Mumbai police on Friday said they were finding it difficult to substantiate the South African model's claim that she had been drugged at a suburban Vile Parle hotel late last month before her assailants picked her up and raped her for two days.

"The woman's claim of having been drugged does not find any substantiation so far," Mumbai Police Commissioner A N Roy told PTI in Mumbai.

Roy said he was yet to see the forensic report, and therefore it would be improper for him to comment on its findings. Meanwhile, a senior police official said hotel records indicated that the woman consumed a couple of Vodkas, beer and cocktails in her brief stay at the pub.

"The quantity of alcohol she consumed, and the variety she ingested, is sufficient to immobilise even a strongly built person, while the model was a short-structured person," he said.

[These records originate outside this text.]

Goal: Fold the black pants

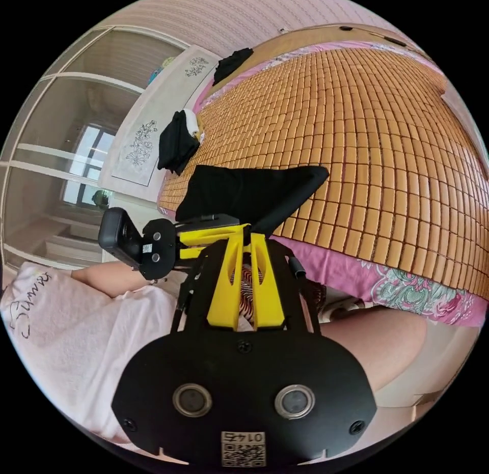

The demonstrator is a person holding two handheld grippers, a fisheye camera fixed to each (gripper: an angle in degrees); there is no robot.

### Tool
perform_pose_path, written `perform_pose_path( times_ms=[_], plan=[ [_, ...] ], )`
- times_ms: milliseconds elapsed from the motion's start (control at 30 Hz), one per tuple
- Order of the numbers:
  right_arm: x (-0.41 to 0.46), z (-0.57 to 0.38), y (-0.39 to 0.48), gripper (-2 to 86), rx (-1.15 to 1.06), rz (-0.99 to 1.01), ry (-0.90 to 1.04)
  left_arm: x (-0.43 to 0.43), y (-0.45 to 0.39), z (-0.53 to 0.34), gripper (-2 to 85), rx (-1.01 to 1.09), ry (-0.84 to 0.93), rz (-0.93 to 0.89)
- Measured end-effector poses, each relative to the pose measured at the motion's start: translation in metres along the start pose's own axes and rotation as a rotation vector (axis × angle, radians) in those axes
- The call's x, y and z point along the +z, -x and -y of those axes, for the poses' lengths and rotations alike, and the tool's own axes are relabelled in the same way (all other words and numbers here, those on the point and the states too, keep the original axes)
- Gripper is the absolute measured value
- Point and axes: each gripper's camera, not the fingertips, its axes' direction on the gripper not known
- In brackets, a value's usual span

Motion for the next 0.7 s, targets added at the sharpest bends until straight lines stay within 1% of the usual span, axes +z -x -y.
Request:
perform_pose_path(
  times_ms=[67,133,167,267,300,400,433,467,533,633,700],
  plan=[
    [-0.036,-0.012,-0.014,14.0,0.049,-0.022,-0.159,-0.004,0.006,-0.003,2.5,-0.04,0.038,-0.019],
    [-0.051,-0.02,-0.037,17.2,0.069,-0.024,-0.233,-0.009,0.008,-0.01,1.9,-0.052,0.013,-0.022],
    [-0.054,-0.024,-0.06,18.0,0.161,-0.015,-0.253,-0.013,0.008,-0.014,1.7,-0.053,-0.002,-0.018],
    [-0.045,-0.032,-0.105,20.4,0.336,0.12,-0.262,-0.024,0.008,-0.023,1.3,-0.048,-0.014,-0.019],
    [-0.043,-0.032,-0.112,20.7,0.365,0.136,-0.263,-0.026,0.008,-0.025,1.3,-0.045,-0.016,-0.024],
    [-0.041,-0.033,-0.129,16.2,0.436,0.219,-0.29,-0.035,0.009,-0.033,1.2,-0.043,-0.021,-0.039],
    [-0.041,-0.03,-0.131,11.2,0.423,0.246,-0.274,-0.038,0.01,-0.036,1.1,-0.054,-0.026,-0.05],
    [-0.04,-0.028,-0.138,4.7,0.481,0.256,-0.207,-0.041,0.011,-0.038,1.0,-0.064,-0.036,-0.065],
    [-0.047,-0.028,-0.143,3.5,0.485,0.303,-0.204,-0.045,0.013,-0.038,1.0,-0.068,-0.051,-0.08],
    [-0.081,-0.037,-0.146,2.6,0.444,0.407,-0.314,-0.053,0.016,-0.03,0.9,-0.046,-0.091,-0.1],
    [-0.111,-0.043,-0.145,2.4,0.389,0.42,-0.391,-0.059,0.02,-0.019,0.9,-0.045,-0.128,-0.135]
  ],
)
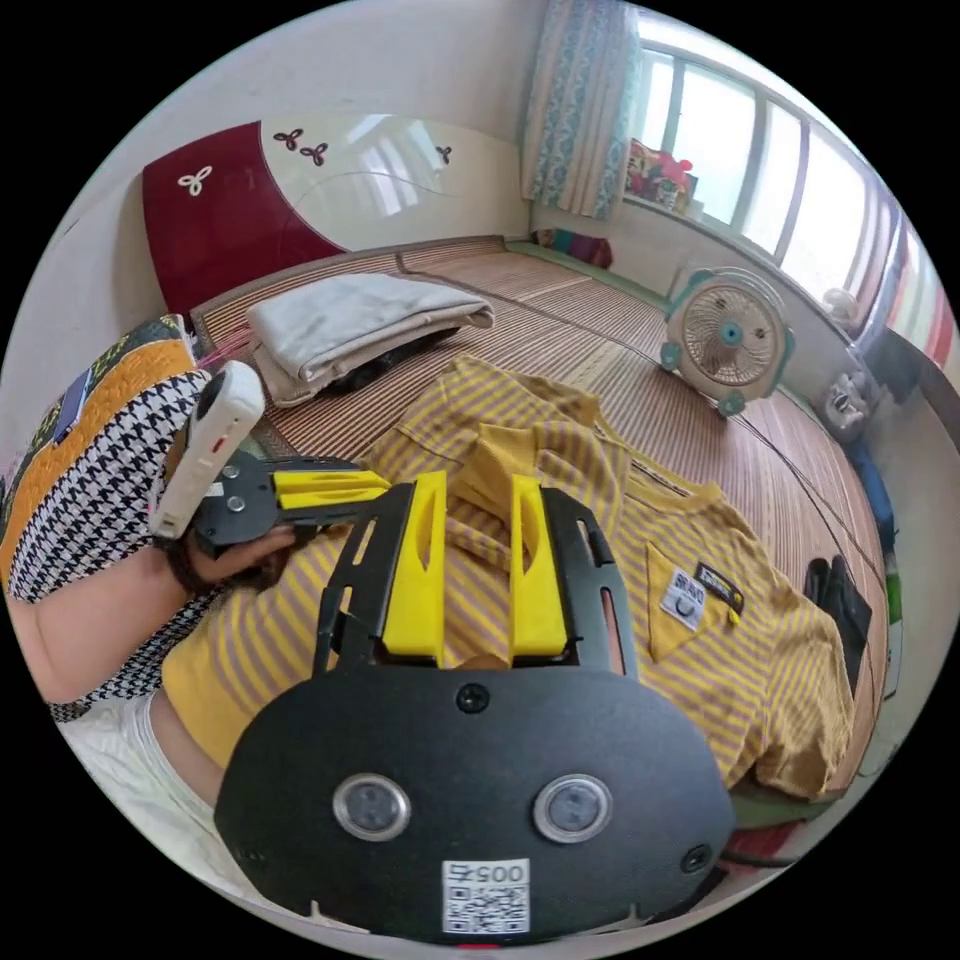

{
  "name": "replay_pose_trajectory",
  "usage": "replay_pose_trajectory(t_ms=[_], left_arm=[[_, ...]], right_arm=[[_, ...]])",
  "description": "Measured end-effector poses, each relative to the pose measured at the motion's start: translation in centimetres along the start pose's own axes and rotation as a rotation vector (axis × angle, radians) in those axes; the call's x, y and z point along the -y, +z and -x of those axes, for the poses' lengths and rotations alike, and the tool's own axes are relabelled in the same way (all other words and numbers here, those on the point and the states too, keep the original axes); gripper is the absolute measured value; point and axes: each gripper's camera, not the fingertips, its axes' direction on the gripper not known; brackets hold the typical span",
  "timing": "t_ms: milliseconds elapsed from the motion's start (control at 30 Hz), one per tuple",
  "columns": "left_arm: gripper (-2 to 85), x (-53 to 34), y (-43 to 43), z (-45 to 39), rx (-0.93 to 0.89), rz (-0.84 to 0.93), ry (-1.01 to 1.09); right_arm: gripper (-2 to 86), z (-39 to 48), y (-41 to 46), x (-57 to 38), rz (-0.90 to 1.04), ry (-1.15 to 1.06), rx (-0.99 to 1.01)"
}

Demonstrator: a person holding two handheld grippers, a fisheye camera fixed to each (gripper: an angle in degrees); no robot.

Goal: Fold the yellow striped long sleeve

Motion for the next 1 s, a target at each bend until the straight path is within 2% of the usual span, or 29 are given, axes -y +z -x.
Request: replay_pose_trajectory(t_ms=[200,433,600,700,800,867,933,1000], left_arm=[[4.2,-0.2,0.4,2.3,-0.039,-0.016,-0.031],[4.1,-0.4,0.7,4.0,-0.032,-0.027,-0.04],[4.2,-0.1,0.8,4.7,-0.011,-0.01,-0.04],[4.2,0.0,0.8,5.5,-0.022,-0.004,-0.052],[4.1,0.0,0.8,6.5,-0.052,-0.002,-0.079],[4.2,0.2,0.6,7.0,-0.063,0.004,-0.083],[4.3,0.6,0.2,7.5,-0.082,0.024,-0.049],[4.3,0.7,-0.3,8.0,-0.115,0.049,-0.053]], right_arm=[[6.7,0.1,11.1,2.2,0.211,-0.084,0.012],[1.0,-3.6,8.7,2.1,0.151,-0.052,-0.011],[0.5,-12.6,0.5,1.2,-0.034,0.207,-0.055],[0.6,-20.2,-3.9,-2.3,-0.089,0.458,-0.155],[0.9,-27.4,-4.6,-8.6,-0.033,0.706,-0.189],[0.9,-31.0,-1.4,-13.9,0.116,0.849,-0.056],[1.1,-32.0,1.0,-16.8,0.206,0.885,0.002],[1.4,-32.1,1.5,-18.5,0.158,0.896,0.013]])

"The model claims she was drugged on December 27 and raped for two days. She lodged a complaint on December 29 and her blood samples may have been taken after that. In such a condition, the possibility of tracing the drug in the blood is very difficult," another police official said.

"Also, there was a heavy dose of alcohol in her blood and possibility of the body system flushing out the drug along with the alcohol cannot be ruled out," he added.

The South African model, a Bollywood aspirant, had gone to meet the owner of Hotel Bawa International in Vile Parle on December 27, when she claimed she was drugged through a spiked drink by two persons at the hotel's pub 'Avalon'. The woman claimed that the two suspects, Suresh Krishnani and Sunil Morpani, allegedly kept her in illegal confinement for two days in several hotels in Kalyan in neighbouring Thane district and raped her repeatedly.

Police sources said the woman's claim that she was administered a drink spiked with drug, 'may not be true,' and that she could have been lured in an inebriated condition.

The model's lawyer, Falguni Bramhabhatt, admitted it was difficult to find out the presence of the drug in the blood since a long time had passed between consumption and medical tests. Bramhabhatt, however, rejected the police claim that the victim was drunk.